Doctors suspected he had a syndrome when he was born six years ago, but gene analysis technology was not yet able to complete a full interrogation of his DNA.

Last year, through the work of the Murdoch Childrens Research Institute’s neurogenetic research group, results of a year-long genetic analysis in Japan found a diagnosis for the six-year-old.

He is one of five known children in the world — the only one in Australia — with this gene mutation.

Mum Sarah Hancock is the guest speaker at today’s Dame Elisabeth Murdoch Mother’s Day Luncheon at Cruden Farm, raising money for child health research at the institute.

“It was a feeling of relief to finally have an answer,” Ms Hancock said. “It explains all his difficulties, and it means it wasn’t something that I did.

“Hopefully, in the future it will mean we’ll have a better idea about what to expect, what other health problems might come along, what treatments might be successful, and life expectancy.”

The results also give Ms Hancock and husband Justin reassurance this genetic mutation is something three-year-old daughter Lyla cannot pass on to her own children.

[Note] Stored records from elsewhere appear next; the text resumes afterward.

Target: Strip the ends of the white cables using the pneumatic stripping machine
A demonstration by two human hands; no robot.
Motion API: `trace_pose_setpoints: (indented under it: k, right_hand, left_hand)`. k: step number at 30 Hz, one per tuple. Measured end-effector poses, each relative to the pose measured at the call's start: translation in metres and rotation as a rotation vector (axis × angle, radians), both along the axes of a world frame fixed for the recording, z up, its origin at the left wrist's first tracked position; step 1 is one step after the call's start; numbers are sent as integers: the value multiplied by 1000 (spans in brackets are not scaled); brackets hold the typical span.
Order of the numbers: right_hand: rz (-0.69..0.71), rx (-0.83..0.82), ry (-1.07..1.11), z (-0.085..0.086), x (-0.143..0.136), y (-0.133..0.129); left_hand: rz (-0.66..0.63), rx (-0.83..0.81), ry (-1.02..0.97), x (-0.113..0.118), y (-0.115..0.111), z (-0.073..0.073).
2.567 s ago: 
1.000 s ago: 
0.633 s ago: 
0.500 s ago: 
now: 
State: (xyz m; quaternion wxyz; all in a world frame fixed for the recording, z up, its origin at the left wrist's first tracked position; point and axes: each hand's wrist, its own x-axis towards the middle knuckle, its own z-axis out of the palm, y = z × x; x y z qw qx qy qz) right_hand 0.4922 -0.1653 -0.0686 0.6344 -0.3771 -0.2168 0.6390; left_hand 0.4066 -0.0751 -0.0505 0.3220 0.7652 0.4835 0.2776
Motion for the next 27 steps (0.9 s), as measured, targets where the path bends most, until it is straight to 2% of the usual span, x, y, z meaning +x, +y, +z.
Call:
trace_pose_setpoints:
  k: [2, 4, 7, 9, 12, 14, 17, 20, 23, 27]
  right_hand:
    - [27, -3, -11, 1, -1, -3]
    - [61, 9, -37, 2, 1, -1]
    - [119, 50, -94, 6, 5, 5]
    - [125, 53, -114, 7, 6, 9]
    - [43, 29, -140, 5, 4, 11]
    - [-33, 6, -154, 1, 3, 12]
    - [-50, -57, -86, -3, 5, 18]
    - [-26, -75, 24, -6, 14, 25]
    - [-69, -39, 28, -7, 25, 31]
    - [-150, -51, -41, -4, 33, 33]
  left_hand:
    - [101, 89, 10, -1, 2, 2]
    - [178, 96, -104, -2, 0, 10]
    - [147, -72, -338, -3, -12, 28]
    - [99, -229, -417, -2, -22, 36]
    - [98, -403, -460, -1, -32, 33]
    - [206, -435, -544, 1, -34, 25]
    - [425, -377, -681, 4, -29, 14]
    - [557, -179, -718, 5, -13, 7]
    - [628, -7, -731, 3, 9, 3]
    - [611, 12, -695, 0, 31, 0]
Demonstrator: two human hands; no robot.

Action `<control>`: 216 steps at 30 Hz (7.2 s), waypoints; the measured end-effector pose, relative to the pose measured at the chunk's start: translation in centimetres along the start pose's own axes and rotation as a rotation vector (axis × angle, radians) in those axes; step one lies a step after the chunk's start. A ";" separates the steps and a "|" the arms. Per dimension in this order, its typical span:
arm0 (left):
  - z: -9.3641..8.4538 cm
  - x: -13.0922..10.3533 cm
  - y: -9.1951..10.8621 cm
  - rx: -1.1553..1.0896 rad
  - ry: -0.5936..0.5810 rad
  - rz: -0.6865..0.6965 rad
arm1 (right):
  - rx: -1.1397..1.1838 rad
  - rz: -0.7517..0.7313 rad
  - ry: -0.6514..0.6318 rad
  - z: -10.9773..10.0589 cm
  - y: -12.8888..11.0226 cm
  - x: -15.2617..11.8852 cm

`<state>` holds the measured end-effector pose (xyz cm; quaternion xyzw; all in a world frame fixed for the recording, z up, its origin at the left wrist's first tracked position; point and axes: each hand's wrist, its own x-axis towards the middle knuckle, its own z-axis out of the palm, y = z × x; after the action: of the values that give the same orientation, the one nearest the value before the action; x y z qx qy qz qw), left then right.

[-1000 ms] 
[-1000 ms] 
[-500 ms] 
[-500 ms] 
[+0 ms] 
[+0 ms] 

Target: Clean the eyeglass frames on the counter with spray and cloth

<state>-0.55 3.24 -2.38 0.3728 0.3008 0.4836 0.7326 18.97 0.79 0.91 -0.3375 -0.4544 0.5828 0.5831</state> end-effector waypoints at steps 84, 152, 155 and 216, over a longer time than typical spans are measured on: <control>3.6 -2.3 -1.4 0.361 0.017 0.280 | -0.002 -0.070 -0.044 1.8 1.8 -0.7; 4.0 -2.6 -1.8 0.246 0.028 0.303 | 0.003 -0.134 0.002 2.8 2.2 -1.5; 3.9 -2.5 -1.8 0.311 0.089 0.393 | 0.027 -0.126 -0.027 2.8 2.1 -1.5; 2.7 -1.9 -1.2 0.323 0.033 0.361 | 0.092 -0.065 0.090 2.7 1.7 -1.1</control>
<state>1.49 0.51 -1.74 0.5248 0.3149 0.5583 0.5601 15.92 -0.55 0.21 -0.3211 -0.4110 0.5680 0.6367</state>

Born two months premature, a brain scan confirmed Ashton had the rare brain abnormality agenesis of the corpus callosum.

The fibres that connect the two hemispheres of the brain failed to develop, leaving him with epilepsy, cerebral palsy and developmental delay.

His parents have worked tirelessly to find therapies that can help his walking and eating. “He’s definitely improving. Now he can run with his walker and he can kick a ball,” Ms Hancock said.

“He’s understanding more when you talk to him and he’s generally a lot happier.”